**Records supplied:**
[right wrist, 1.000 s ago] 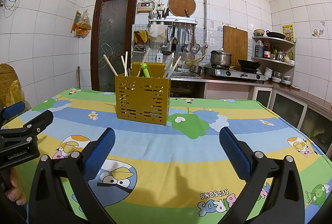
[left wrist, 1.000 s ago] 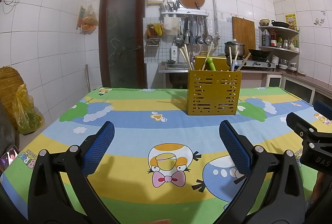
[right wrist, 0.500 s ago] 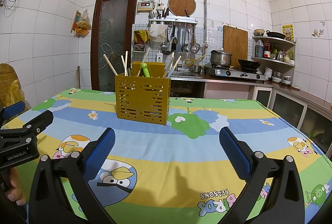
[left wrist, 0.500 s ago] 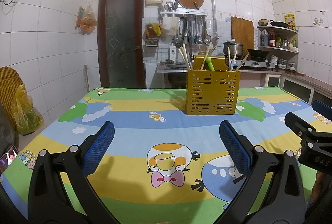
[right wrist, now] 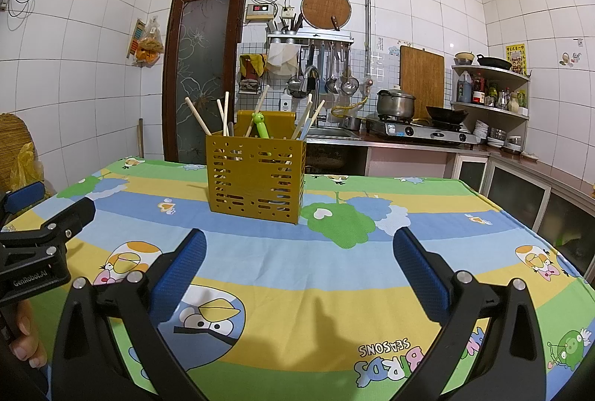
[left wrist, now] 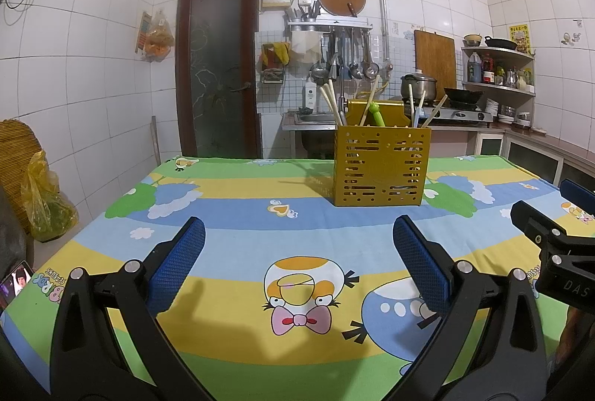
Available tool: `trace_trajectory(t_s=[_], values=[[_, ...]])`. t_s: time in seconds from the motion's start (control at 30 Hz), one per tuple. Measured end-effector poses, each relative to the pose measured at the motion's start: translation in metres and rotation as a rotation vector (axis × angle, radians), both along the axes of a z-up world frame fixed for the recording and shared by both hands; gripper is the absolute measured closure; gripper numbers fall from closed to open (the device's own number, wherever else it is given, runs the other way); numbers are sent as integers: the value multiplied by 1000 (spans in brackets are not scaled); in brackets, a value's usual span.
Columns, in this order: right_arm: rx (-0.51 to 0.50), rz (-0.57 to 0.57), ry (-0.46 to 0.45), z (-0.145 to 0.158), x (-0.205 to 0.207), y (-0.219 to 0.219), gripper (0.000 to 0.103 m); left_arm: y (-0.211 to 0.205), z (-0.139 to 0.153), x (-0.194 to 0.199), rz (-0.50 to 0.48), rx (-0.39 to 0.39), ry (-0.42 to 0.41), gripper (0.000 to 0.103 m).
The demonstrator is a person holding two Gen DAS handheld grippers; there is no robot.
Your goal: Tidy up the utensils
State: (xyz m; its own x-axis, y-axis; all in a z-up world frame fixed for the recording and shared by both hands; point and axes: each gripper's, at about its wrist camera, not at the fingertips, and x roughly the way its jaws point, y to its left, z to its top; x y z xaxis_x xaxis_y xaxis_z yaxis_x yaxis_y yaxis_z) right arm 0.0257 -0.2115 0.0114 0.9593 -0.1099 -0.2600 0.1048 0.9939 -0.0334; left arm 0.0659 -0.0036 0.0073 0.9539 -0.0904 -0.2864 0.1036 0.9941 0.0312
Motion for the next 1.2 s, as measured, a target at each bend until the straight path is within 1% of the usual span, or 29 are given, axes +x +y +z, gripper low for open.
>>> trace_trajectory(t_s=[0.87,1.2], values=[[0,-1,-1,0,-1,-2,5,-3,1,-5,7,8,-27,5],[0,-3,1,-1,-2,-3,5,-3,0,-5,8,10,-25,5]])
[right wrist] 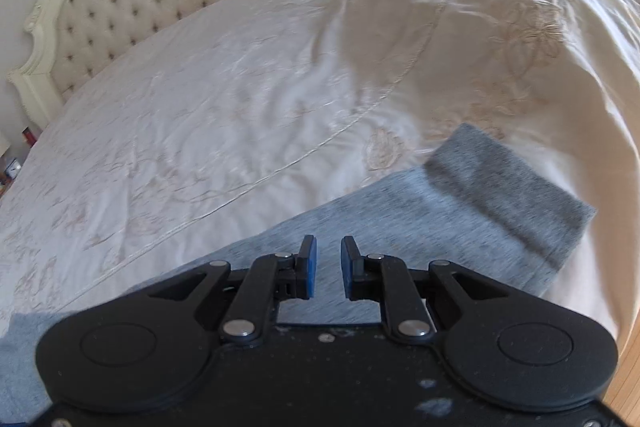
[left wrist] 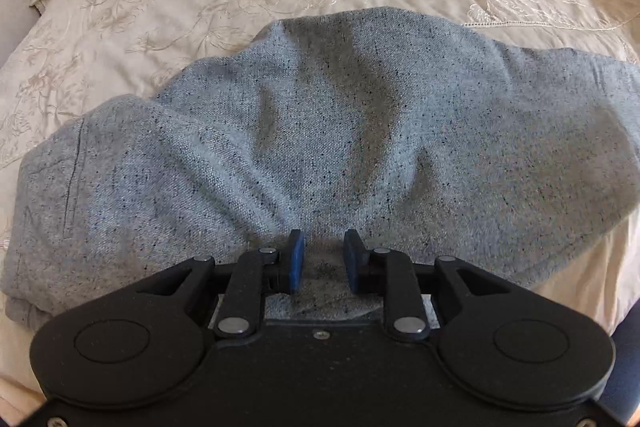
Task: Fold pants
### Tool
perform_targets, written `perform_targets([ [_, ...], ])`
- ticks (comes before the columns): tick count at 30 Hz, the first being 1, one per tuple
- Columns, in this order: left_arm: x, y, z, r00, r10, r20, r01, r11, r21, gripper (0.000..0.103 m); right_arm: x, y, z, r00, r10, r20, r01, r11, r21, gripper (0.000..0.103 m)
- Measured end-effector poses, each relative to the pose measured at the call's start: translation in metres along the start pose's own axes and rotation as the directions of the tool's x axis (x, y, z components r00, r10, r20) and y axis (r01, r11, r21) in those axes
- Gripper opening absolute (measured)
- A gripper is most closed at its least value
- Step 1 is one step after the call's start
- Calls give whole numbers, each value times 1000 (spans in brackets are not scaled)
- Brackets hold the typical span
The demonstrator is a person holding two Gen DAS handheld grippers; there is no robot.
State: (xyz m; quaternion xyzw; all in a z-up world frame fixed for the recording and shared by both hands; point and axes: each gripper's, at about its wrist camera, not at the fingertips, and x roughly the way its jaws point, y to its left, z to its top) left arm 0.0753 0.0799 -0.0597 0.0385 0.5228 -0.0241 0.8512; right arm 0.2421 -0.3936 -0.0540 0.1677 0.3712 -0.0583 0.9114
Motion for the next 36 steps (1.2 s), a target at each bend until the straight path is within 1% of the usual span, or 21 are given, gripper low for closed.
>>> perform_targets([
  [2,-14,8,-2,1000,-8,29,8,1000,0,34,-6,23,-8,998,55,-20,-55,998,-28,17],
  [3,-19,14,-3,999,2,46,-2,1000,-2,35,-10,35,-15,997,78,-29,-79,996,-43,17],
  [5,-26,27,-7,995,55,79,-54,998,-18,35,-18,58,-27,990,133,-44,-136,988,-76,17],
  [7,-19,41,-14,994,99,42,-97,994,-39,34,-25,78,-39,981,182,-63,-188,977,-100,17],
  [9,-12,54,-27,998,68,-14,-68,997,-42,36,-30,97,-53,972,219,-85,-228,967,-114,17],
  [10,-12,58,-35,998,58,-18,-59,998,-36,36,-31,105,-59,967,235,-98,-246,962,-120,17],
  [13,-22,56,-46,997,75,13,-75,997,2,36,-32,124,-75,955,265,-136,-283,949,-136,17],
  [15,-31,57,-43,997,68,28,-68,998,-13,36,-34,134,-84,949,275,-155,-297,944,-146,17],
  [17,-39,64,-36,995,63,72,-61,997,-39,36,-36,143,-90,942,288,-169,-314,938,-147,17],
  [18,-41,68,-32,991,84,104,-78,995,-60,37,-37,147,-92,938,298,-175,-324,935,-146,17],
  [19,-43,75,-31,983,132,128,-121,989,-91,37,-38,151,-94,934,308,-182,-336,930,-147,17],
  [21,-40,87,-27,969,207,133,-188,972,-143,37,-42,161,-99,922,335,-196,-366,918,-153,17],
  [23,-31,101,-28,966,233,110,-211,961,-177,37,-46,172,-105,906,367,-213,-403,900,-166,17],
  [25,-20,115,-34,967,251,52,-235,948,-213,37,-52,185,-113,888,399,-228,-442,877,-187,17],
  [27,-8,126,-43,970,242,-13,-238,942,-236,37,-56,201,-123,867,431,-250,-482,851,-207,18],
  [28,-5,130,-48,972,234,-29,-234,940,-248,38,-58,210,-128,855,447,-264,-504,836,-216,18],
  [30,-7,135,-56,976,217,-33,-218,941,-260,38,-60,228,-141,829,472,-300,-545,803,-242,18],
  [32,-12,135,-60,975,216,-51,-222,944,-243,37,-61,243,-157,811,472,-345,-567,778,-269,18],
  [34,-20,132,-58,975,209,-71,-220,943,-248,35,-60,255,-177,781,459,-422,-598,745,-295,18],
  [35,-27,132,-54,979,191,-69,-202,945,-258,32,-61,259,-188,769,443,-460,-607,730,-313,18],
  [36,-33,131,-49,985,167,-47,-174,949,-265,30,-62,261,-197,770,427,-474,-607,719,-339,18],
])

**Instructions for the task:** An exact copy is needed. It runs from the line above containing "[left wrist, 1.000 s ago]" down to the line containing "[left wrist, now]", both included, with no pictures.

**Expected answer:**
[left wrist, 1.000 s ago] 
[right wrist, 0.500 s ago] 
[left wrist, 0.500 s ago] 
[right wrist, now] 
[left wrist, now] 

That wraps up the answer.